McLernon pursued settlement of the matter with McGinty but this was unsuccessful. There were around 3000 claimants and the State Solicitor's Office was very slow in reviewing the large number of available documents. The "go-slow" meant it would take many years to photocopy the files if the process proceeded at the same rate and all the victims would be dead and before there was a court judgment or settlement. The proceeding that were pursued against the State were both extremely lengthy and expensive, an outcome diametrically opposed to that promised by McGinty before the 2001 election.
The Desert Rat understands that McLernon in his frustration, contacted Burke and Grill to see if they had any ideas. They thought they could help get a mediation to negotiate a settlement for the Finance Brokers ageing victims and agreed to do the work for a modest monthly fee which didn’t reflect the amount of work involved. The current law prevented them from negotiating a success fee if they wanted one. Burke and Grill at this time had more work than they could handle, but took the job on. They actually have a social conscience and cared about the ageing victims.
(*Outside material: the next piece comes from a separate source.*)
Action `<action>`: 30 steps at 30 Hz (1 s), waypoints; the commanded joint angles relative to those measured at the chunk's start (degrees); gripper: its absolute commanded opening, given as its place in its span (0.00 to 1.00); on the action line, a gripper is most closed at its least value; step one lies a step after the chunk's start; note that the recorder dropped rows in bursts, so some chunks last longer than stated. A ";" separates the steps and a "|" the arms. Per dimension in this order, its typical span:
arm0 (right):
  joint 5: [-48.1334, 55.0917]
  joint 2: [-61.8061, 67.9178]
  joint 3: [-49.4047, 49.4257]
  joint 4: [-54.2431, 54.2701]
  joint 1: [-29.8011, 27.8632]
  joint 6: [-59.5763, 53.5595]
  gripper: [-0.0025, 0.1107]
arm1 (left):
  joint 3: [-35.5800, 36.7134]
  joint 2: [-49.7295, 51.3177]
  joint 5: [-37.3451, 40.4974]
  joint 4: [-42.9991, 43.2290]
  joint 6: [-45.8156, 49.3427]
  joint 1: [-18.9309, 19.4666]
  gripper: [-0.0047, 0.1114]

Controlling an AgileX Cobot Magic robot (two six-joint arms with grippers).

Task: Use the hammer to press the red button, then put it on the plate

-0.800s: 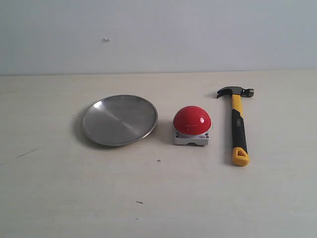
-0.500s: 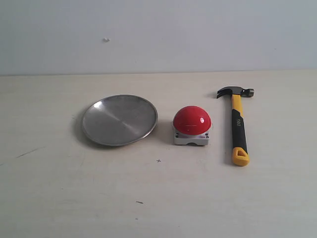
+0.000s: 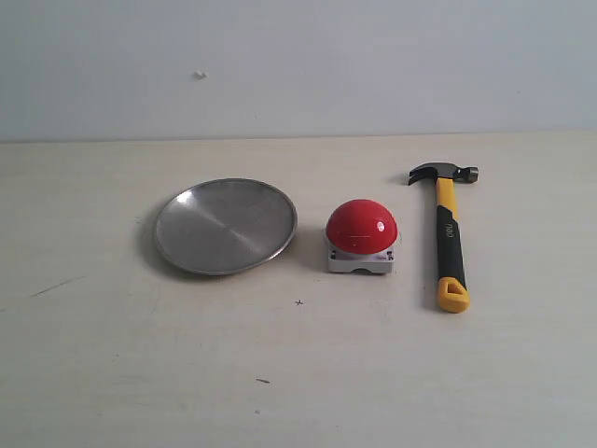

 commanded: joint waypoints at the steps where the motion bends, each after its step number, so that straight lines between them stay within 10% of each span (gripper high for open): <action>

It was the political campaign run by Burke and Grill that broke McGinty’s intransigence and forced McGinty to pay out. This will be denied by McGinty but he will have to give an alternate view of events to convince the public.
Burke essentially ran the campaign. Burke is a master at organising a political campaign and that is the reason why he is feared by McGinty and those who need his support such as Carpenter – because Carpenter has little authority of his own.
Burke organised letter campaigns to Members of Parliament and Ministers. He organised aggrieved investors to approach the media and probably coached them as to how best present their case. The Desert Rat suspects Norm Marlborough and other non-Left captive Cabinet Ministers were putting pressure on McGinty (and Gallop or Carpenter?) in Cabinet to finalise the settlement with the Finance Brokers ageing victims. A massive Billboard campaign was organised at the West Perth subway and other highly public sites to highlight the number of investors that had died waiting for McGinty to settle their compensation claim. The number of deaths displayed on the billboard was amended from time to time to reflect the increasing deaths among the pensioner investors.
The political pressure mounted because of the obvious and undeniable duplicity apparent from the pre-election promises to the victims and the post-election failure to honour those promises and, finally, McGinty wanted out. He then started to punish those who helped the Finance Brokers aging victims. The Desert Rat understands a condition of any settlement was that McLernon’s IMF was not to get from the settlement proceeds more than half half the success fee the success fee previously agreed to between the IMF and the ageing victims, despite the victims being happy to pay the agreed fee because, without IMF's substantial funding support, they could not have sued the State. Burke and Grill were not to get any payment from the settlement sum.
Well the ball’s in McGinty court. Do you dispute these events? Will we get a response or a writ?
McGinty may have a different story to tell. He can do that uncensored in the comments section after this post.